La tarde se va deslizando plácidamente, desgranando con parsimonia las horas de un generoso día de otoño benévolo con las temperaturas, lo que permite que nos abandonemos ociosos en cualquier lugar propicio para ello, sin tiempo para dolernos por el verano que acaba de irse, voluntariamente inconscientes de la proximidad del invierno, arriba y abajo, deleitándonos en los últimos rayos de sol, sin prisas ni tropiezos.
Algunos más perezosos, apoyada la cabeza en alguna bolsa o mochila o directamente en las piernas de su pareja, intentan dormitar extendidos sobre las piedras de las últimas gradas del teatro romano, arrullados por un murmullo general que ni interrumpe ni distrae, todo lo contrario. Un tipo, más para allá que para acá, grita atropelladamente letras de canciones de hace años, muchos, intentando que el deambular negligente de los transeúntes caiga en la cuenta de su destrozo vocal y, más alma caritativa que nunca, alguno deje caer esa moneda en cualquiera de las bolsas que descansan a sus pies; hasta que, de pronto y sin saber en primera instancia por qué, el tipo cesa de cantar, recoge sus bolsas y desaparece entre los árboles. El motivo de su precipitada huida es la aparición de otro trovador urbano mejor provisto, guitarra y amplificador, que comienza a probar el instrumento sin todavía alzar la voz unos metros más abajo. Parece ser que la explanada es demasiado pequeña para los dos… y poco después una letra de Sabina regularmente interpretada comienza a amenizar el declinar del sol.
Justo enfrente el pequeño escenario aparece definitivamente montado, con los operarios danto los últimos retoques a las cuestiones técnicas mientras, en la parte de atrás, uno de los músicos que probablemente tocarán a continuación comienza a acariciar un suave y aseado saxo que discretamente desmenuza melodías y tonalidades con fondo de panorama vespertino. La impresión es como si en aquellos momentos todo pudiera sonar bien.
Las terrazas siguen llenas de clientes remolones sin ganas de ponerse en pie, viendo pasar a la gente o deteniéndose en la cola que aguarda a la puerta del cine entreteniendo la espera; mejor seguir holgazaneando tomando cualquier cosa antes que comparecer encerrando la propia sombra entre cuatro paredes. Una campana de alguna iglesia cercana llama a misa, un niño marca con piedrecitas un sendero entre las ruinas romanas hasta que su padre le regaña por “llenarlo todo de chinas”; un grupo de ciclistas, que por hoy parecen haber cumplido etapa y llegado a su destino, deciden hacerse una fotografía de recuerdo, para lo que solicitan el favor a uno de los paseantes que, gustoso, accede sonriente a la petición. En otro rincón una pareja baila un pasodoble ajena al ajetreo general y otros sonríen la festiva ocurrencia… un mendigo pide en inglés y agradece en alemán en el mismo cartel.

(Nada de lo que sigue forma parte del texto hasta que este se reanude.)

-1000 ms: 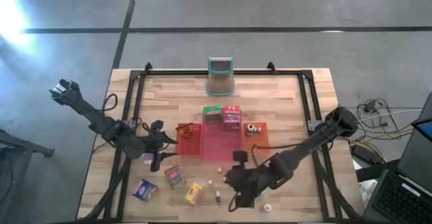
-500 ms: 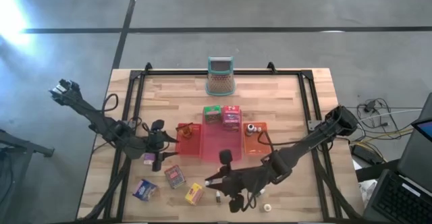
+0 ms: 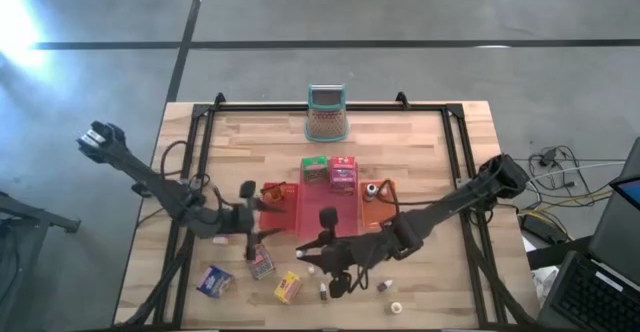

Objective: Pick & Place Kitchen Items
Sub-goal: Put the small brown food coloring bottle into the orange bin

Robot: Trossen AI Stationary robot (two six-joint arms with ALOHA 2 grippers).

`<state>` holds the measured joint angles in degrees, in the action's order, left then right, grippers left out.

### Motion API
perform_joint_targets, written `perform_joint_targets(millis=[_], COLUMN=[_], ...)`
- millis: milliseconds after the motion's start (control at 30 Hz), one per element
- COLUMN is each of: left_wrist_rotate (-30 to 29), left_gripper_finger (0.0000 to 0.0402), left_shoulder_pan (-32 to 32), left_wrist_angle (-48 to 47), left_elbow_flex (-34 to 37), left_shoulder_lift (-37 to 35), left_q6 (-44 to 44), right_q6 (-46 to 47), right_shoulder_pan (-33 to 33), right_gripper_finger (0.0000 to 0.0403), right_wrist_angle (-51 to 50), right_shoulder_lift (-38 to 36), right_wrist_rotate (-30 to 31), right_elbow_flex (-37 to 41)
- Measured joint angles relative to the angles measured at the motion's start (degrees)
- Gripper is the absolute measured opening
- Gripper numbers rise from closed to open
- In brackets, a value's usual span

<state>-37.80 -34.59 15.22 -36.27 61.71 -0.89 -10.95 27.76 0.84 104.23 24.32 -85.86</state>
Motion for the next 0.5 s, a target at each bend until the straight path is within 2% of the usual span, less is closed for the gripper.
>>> perform_joint_targets(millis=[167, 333, 500], left_wrist_rotate=[5.9, 9.2, 11.0], left_gripper_finger=[0.0204, 0.0204, 0.0204], left_shoulder_pan=[0.0, 0.0, 0.7], left_wrist_angle=[12.0, 19.7, 28.1], left_elbow_flex=[0.0, 0.0, 0.0], left_shoulder_lift=[4.9, 7.1, 8.8], left_q6=[-7.7, -12.7, -16.7], right_q6=[-2.7, -3.3, -6.5], right_shoulder_pan=[0.1, 0.1, -0.1], right_gripper_finger=[0.0063, 0.007, 0.0072], right_wrist_angle=[1.8, 1.8, 6.1], right_shoulder_lift=[-1.0, -2.4, -3.0], right_wrist_rotate=[0.0, 0.1, 1.4], right_elbow_flex=[0.2, 0.8, 1.7])
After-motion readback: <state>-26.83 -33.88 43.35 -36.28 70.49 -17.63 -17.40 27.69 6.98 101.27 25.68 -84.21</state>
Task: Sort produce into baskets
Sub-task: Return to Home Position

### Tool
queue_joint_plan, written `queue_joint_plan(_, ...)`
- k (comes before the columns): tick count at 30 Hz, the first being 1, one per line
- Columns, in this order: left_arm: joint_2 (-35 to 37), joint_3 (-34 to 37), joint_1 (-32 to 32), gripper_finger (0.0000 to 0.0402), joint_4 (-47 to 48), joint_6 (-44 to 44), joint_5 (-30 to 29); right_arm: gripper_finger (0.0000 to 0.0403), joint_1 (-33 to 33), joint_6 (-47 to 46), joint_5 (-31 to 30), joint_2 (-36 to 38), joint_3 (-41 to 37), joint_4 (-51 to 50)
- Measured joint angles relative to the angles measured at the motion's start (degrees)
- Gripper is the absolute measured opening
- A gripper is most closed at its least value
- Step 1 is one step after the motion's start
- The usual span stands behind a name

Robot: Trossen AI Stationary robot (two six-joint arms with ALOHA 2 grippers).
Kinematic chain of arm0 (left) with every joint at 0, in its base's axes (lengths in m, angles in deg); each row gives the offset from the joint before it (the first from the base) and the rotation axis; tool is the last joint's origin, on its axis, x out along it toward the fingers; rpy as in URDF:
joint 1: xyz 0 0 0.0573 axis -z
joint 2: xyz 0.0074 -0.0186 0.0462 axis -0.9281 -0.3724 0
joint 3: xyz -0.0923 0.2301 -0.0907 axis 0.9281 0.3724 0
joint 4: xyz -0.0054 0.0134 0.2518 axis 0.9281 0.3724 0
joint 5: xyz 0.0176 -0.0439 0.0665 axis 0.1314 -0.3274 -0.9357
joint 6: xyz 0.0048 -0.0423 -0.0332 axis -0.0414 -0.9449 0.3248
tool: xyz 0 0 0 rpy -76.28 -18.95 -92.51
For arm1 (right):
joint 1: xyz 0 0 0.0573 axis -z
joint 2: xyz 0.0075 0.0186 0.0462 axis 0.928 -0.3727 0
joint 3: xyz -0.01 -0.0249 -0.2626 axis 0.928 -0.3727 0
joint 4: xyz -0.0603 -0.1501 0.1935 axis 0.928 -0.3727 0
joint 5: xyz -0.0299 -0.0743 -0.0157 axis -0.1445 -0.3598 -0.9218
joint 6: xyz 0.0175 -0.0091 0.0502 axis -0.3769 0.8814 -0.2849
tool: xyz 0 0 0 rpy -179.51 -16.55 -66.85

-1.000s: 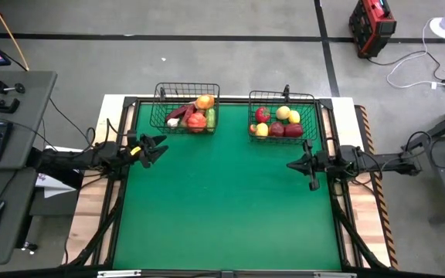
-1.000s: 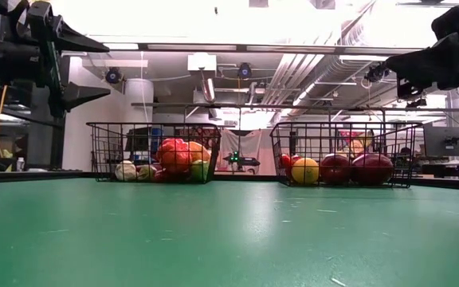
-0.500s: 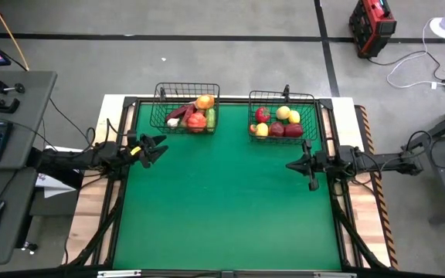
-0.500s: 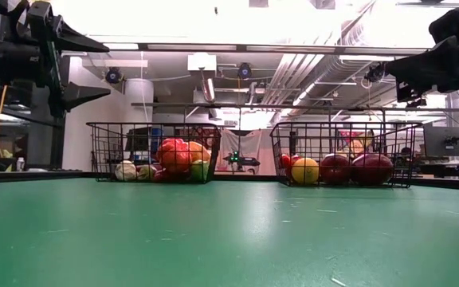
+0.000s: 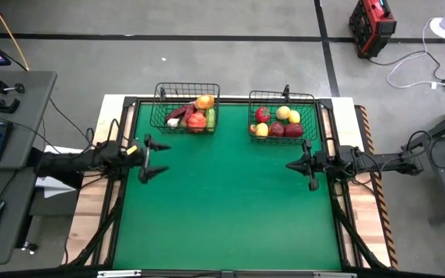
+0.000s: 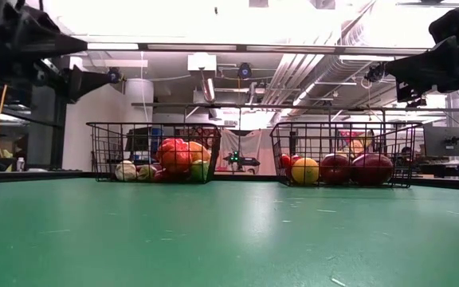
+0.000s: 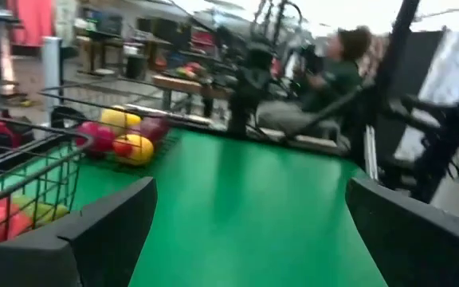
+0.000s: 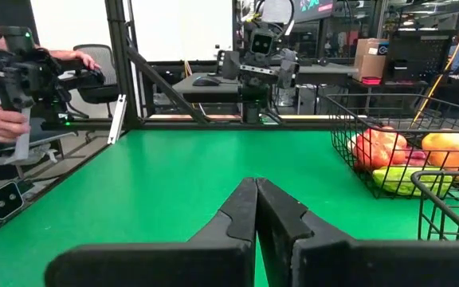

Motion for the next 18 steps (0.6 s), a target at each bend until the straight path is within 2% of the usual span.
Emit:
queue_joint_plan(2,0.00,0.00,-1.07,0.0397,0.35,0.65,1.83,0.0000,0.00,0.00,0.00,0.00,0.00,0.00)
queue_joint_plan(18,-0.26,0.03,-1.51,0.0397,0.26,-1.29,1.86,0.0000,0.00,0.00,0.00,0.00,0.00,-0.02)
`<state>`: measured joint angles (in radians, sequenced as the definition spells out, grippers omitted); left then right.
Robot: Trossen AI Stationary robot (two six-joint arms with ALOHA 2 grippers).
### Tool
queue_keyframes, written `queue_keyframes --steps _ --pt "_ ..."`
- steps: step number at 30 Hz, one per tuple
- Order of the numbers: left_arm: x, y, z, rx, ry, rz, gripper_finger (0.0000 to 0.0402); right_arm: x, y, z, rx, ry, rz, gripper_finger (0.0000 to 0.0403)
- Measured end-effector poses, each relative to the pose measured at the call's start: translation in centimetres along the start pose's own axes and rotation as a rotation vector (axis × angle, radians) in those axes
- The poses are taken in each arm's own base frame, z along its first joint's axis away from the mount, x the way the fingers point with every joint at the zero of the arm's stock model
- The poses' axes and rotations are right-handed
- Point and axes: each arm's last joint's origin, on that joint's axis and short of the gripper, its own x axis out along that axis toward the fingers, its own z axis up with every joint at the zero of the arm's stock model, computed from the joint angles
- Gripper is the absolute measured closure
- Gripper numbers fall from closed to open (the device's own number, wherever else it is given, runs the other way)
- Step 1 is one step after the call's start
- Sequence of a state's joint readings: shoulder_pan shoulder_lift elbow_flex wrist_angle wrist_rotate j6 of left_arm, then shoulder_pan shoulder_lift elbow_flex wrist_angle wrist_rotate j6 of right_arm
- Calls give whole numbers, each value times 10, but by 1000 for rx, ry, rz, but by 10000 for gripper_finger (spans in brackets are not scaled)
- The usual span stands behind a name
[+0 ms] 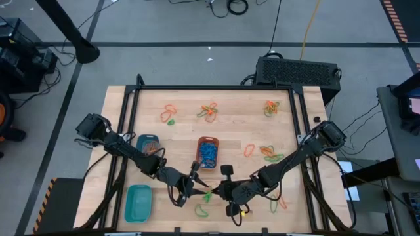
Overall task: Sort rubber bands into baskets
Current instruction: Put the orange rubber band into the blue bin
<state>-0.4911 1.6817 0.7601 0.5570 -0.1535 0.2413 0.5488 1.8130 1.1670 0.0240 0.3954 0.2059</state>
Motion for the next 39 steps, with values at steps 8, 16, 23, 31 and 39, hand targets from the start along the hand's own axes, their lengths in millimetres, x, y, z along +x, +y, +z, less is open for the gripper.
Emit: queue_keyframes --steps 8,16,23,31,39 --pt "0 0 -1 2 14 -3 265 0 -1 0 3 -7 -23 403" --pt "1 4 -2 -2 17 15 322 0 0 0 1 -7 -21 403" --pt "1 9 -4 -8 22 32 391 0 0 0 -14 -3 -15 393" --pt "1 9 -4 -7 28 32 396 0 -1 -1 -81 8 -27 318" --pt "-30 19 -5 -88 290 247 396 -1 -5 -6 -94 71 -37 236"
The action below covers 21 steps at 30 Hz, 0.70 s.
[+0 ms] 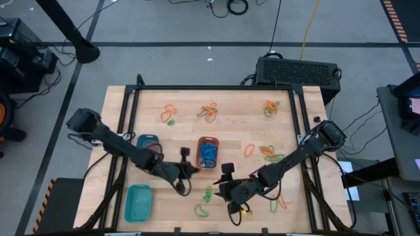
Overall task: Sort rubber bands into baskets
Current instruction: Put the orange rubber band into the blue bin
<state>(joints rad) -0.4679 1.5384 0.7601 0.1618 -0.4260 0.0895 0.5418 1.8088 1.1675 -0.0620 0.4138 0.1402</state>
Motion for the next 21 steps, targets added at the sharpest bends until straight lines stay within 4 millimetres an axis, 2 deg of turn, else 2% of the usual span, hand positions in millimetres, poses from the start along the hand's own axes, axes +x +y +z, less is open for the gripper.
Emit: queue_keyframes --steps 8,13,16,21 --pt "-61 24 -26 -264 306 329 397 0 1 -3 41 24 -1 218" --pt "-94 33 -50 -568 496 475 397 0 1 -2 46 23 -2 220" --pt "-108 34 -63 -717 629 569 397 0 1 -2 54 21 -1 220" --pt "-113 32 -79 -787 692 643 397 0 1 -2 66 20 -1 220"
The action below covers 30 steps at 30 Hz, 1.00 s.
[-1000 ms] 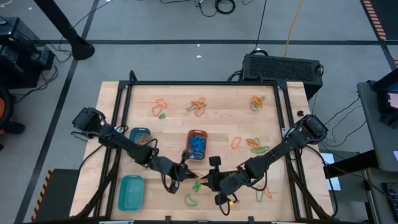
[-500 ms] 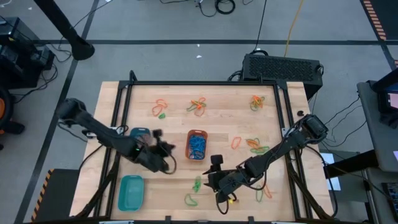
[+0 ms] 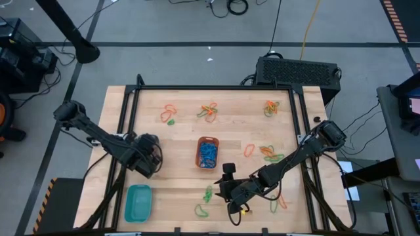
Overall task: Sort rubber bands into baskets
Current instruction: Put the orange rubber band into the blue bin
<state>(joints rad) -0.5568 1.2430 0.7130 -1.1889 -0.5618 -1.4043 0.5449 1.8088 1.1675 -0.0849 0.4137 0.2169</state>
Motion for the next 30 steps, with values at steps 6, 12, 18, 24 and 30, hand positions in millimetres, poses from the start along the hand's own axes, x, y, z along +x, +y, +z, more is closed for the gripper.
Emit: queue_keyframes --steps 6,12,18,24,30 --pt "4 2 -4 5 36 9 383 0 0 0 0 0 0 220" --pt "4 2 -4 4 36 8 342 0 0 0 0 0 0 220" --pt "4 2 -4 -1 39 12 308 0 0 0 7 1 0 220" --pt "4 3 -5 15 50 21 293 0 0 0 6 1 -1 220" --pt "-4 2 3 36 -22 28 292 -3 -3 2 24 -2 -7 220"
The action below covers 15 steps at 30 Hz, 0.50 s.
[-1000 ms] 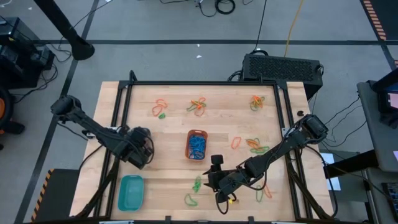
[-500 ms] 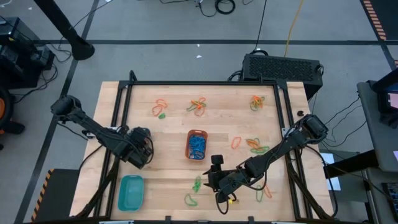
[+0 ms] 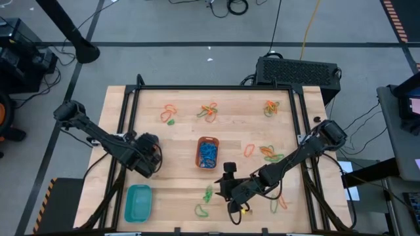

Podría seguir así, coreando esta tarde que dará paso a la noche, porque el delicioso poso que va dejando me permitiría estirarla a capricho. Comienza el concierto, un trio de jazz, aquello parece un auténtico fin de fiesta; el cantor respetuosamente descansa. Abducido por el ambiente general no sabría decir en qué país me encuentro, tal es la mezcla de lenguas a lo largo de la plaza y el paseo; probablemente sea el entorno, con La Alcazaba allí arriba, tan feliz, dejando, otro día más, que el sol se vaya recogiendo cada vez más alto sobre sus murallas, hasta que las primeras luces artificiales ahuyenten las sombras e iluminen la plaza sin que ninguno de los presentes nos hayamos percatado de ello.
La ciudad es Málaga, hogar y cobijo de esta especie de espontáneo cosmopolitismo en el que cabe tanto lo visto como lo supuesto, bueno y no tanto, importa la sensación de ciudad abierta dando cabida a todo tipo de gente; sólido argumento para una intensa actividad cultural capaz de mezclarse con la tradición más rancia, sin que ni la una ni la otra desmerezcan o se interrumpan en el espacio.